Labor Day: Telluride Review
Jason Reitman's love story stars Kate Winslet as a depressed mother who gives a wounded, and perhaps dangerous, stranger (Josh Brolin) a ride in her car.
The nowadays seldom-visited Hollywood women’s picture receives an intelligent and emotionally potent modern treatment in Labor Day. On the basis of Juno, Up in the Air, Young Adult and now his work here with Kate Winslet, Jason Reitman is arguably unsurpassed as a contemporary American director of actresses, and his work overall on this simple but delicate story of a lonely single mother’s quickly blossoming romance with an escaped convict is skillfully modulated. Told from the point of view of the woman’s vulnerable son, this Christmas Day release from Paramount should be promotable to solid returns on the basis of its offbeat story and heart-tugging appeal.
Adapted by Reitman from the fine 2009 novel by Joyce Maynard, the story hinges on the elemental appeal of witnessing a formerly vibrant and sensual woman, long since withered emotionally and sexually by abandonment and a related trauma, being reawakened by a strong and confident, albeit deeply flawed, man. This process, which unfolds rapidly over the course of a long holiday weekend, is framed by the insecurities but also admiring perspective of the 13-year-old son, who learns a lot from the interloper but is fearful of becoming the odd man out.

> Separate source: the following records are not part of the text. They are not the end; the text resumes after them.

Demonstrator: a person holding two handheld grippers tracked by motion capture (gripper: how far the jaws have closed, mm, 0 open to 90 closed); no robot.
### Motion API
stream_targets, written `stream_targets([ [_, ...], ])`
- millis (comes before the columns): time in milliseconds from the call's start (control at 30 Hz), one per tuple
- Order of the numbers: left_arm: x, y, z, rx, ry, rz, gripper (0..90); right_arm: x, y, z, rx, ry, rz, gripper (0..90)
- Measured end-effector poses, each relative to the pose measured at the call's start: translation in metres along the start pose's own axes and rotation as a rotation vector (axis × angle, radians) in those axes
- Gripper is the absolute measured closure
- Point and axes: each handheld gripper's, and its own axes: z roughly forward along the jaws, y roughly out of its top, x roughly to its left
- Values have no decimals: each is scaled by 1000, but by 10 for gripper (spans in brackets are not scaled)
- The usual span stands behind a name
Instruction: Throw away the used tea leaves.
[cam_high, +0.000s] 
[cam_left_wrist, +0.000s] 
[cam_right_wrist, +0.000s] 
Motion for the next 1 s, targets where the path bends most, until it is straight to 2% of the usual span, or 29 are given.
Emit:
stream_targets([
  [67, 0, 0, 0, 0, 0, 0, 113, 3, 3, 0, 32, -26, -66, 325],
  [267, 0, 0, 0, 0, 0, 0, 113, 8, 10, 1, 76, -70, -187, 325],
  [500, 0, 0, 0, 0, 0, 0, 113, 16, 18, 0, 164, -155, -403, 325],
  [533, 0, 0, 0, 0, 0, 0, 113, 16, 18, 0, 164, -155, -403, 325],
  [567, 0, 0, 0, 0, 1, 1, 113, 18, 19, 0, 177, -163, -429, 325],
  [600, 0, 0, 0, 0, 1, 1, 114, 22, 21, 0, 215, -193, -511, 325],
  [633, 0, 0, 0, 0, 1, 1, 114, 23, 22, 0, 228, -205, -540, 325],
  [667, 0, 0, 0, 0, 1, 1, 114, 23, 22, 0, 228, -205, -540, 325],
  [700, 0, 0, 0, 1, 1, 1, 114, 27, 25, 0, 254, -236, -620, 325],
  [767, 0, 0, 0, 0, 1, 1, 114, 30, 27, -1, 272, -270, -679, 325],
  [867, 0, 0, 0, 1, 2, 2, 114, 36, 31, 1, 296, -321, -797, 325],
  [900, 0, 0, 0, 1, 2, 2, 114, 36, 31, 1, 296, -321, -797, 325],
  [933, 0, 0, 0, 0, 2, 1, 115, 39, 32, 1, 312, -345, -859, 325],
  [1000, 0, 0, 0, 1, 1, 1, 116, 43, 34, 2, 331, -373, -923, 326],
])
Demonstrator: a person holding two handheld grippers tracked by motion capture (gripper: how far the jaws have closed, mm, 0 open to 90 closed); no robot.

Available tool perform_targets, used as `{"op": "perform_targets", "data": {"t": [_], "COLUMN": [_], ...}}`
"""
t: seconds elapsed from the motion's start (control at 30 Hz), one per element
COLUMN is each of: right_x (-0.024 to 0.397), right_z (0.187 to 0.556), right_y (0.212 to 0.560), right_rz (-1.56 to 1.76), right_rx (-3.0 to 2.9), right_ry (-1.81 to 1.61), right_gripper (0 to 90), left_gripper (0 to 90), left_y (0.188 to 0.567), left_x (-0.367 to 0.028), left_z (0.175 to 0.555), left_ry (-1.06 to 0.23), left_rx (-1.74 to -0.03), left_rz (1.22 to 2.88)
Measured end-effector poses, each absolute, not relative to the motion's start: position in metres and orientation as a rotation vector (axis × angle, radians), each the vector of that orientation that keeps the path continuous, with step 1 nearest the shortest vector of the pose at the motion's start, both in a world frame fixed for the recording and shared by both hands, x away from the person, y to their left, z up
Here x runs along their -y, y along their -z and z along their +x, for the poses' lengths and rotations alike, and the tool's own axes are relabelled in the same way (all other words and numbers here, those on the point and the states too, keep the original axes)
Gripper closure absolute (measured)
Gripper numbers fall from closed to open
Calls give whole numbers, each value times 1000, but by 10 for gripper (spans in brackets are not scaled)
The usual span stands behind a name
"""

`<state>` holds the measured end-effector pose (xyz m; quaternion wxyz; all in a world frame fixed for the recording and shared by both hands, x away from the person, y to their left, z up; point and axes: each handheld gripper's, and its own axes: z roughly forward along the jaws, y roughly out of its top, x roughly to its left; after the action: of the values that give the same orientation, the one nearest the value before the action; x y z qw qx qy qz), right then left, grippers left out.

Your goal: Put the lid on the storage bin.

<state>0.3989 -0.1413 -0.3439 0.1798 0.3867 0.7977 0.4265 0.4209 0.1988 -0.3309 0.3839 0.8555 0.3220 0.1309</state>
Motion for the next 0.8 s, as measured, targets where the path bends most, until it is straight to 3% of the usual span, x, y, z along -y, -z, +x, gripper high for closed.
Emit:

Adele (Winslet), an unkempt, pushing-40 beauty, lives with son Henry (Gattlin Griffith) in a similarly untended-to house in smalltown 1987 New England (New Hampshire in the novel, Massachusetts here). Reitman, with crucial assistance from the low-keyed underscoring of composer Rolfe Kent, keeps the suspense at a purposeful low boil throughout the early going as the brutishly handsome and powerfully built Frank (Josh Brolin) politely but firmly approaches the pair in a large convenience store and insists they give him a ride.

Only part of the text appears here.